Por Daniel Freire Costa
 
Chega a ser incômodo ver como hoje em dia uma fileira incontável de pessoas é cartesiana ao quadrado e vive em função de um método, do tipo em que todos os passos da humanidade devem ser racionalizados, com objetivos e essa coisa toda. “É preciso produzir”, essa parece ser a palavra de ordem. Produzir dinheiro, produzir redes de contato, produzir status. É o modo de vida padronizado da sociedade de mercado, em que tudo, tudo mesmo vira um produto. Até a maneira de agir e de pensar. Os relacionamentos encontram-se previamente organizados e etiquetados, como desinfetantes em gôndolas de supermercado. Praticamente todos nós estamos enfiados até o último fio de sobrancelha nesse modo de viver.

Não existe outro lugar para aqueles que fogem do padrão, a não ser a exclusão social. Quem não se enquadra nesse protótipo de existência é sumariamente rechaçado do convívio. É como se apenas fosse possível encontrar a felicidade numa redoma de vidro forjada pelas regras do comércio. O que significa, em outras palavras, trabalhar, cumprir horários, comprar, vender e ensinar a família a reproduzir todos esses valores. A felicidade é um produto e deve ser adquirido após suor, esforço e obstinação. There is no free lunch. Não existe almoço grátis, dizem os economistas, numa síntese do viver no mundo atual.

Viajar (de preferência para o exterior) é preciso, viver não é preciso. Comprar roupas de marca, carros importados e apartamento em Miami também é preciso. Como cantava Vinícius de Moraes, “bolsa, títulos, capital de giro, public relations (e tome gravata!), protocolos, comendas, caviar, champanhe (e tome gravata!), o amor sem paixão, o corpo sem alma, o pensamento sem espírito (e tome gravata!) e lá um belo dia, o enfarte; ou, pior ainda, o psiquiatra”.

Não há banho de rio ou jazz de Coltrane que dê jeito. Nada de dar bola para o outro que está ali ao seu lado, mas que escolhe não seguir essa mesma cartilha. Os gestos desinteressados não têm valor. Se o sujeito vai a uma festa na terça, gosta de tomar uma brahma no posto de gasolina, não pega no batente oito horas por dia, e desobedece o tempo inteiro às lições escritas no caderninho do neoliberalismo, ele passa a ser visto como um doente social, de que todas as pessoas sãs devem se afastar.

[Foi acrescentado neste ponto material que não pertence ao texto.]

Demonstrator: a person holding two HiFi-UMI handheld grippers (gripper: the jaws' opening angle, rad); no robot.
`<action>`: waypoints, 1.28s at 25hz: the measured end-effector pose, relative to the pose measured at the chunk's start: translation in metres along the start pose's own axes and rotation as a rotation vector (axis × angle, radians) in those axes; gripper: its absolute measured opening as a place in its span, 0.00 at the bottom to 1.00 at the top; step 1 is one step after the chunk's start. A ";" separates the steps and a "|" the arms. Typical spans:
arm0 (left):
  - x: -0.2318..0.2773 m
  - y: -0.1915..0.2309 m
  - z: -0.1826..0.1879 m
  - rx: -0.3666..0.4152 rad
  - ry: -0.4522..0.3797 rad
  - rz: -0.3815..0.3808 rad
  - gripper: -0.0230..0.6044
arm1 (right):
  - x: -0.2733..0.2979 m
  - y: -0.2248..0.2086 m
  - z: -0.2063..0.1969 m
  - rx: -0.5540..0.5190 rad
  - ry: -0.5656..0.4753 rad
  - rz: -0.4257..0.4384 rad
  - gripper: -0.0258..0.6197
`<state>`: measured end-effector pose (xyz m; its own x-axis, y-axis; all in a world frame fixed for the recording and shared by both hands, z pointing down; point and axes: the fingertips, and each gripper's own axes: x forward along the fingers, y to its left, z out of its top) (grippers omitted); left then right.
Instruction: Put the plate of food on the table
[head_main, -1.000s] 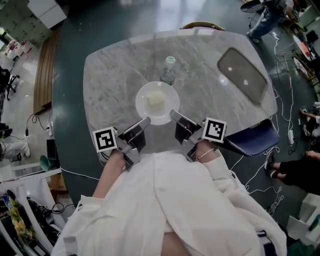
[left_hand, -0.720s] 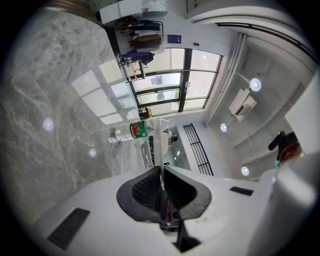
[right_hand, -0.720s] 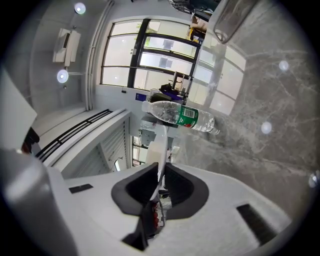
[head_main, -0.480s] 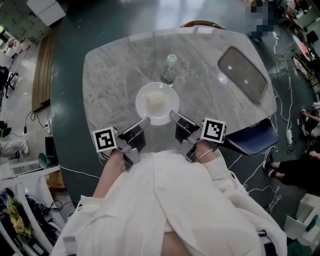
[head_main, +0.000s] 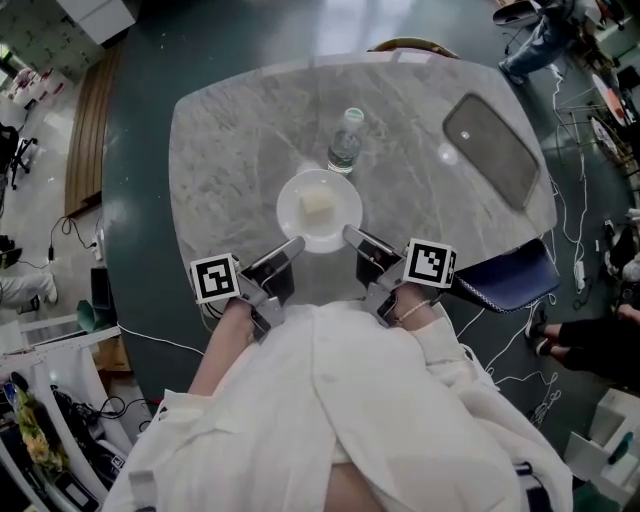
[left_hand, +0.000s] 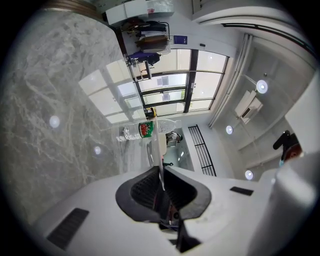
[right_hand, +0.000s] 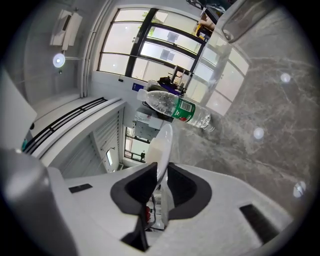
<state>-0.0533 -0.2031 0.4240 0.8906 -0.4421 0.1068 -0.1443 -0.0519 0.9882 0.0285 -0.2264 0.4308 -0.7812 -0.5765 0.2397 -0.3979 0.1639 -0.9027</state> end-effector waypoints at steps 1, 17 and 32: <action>0.001 0.001 -0.002 -0.004 0.008 0.000 0.08 | -0.002 -0.003 -0.001 0.009 -0.001 -0.016 0.08; 0.024 0.020 -0.031 -0.013 0.100 0.053 0.08 | -0.026 -0.035 -0.018 0.104 0.039 -0.101 0.09; 0.027 0.063 -0.052 -0.058 0.119 0.123 0.08 | -0.027 -0.078 -0.049 0.124 0.159 -0.189 0.11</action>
<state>-0.0158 -0.1717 0.4950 0.9132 -0.3324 0.2357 -0.2328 0.0490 0.9713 0.0568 -0.1846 0.5119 -0.7682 -0.4531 0.4522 -0.4895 -0.0394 -0.8711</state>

Muito mais. São atos de rematada tolice gastar tempo e dinheiro com  miseráveis, ou abrigar um desvalido sem receber nada em troca. Na realidade, agir assim não tem sentido dentro do circuito fechado em que o individualismo é o principal fio condutor. E até mesmo um artigo que não fale sobre economia, marketing ou qualquer outro assunto do gênero, é mercadoria sem importância, já que não acrescenta nada a coisa alguma num mundo em que, antes de qualquer coisa, é preciso produzir.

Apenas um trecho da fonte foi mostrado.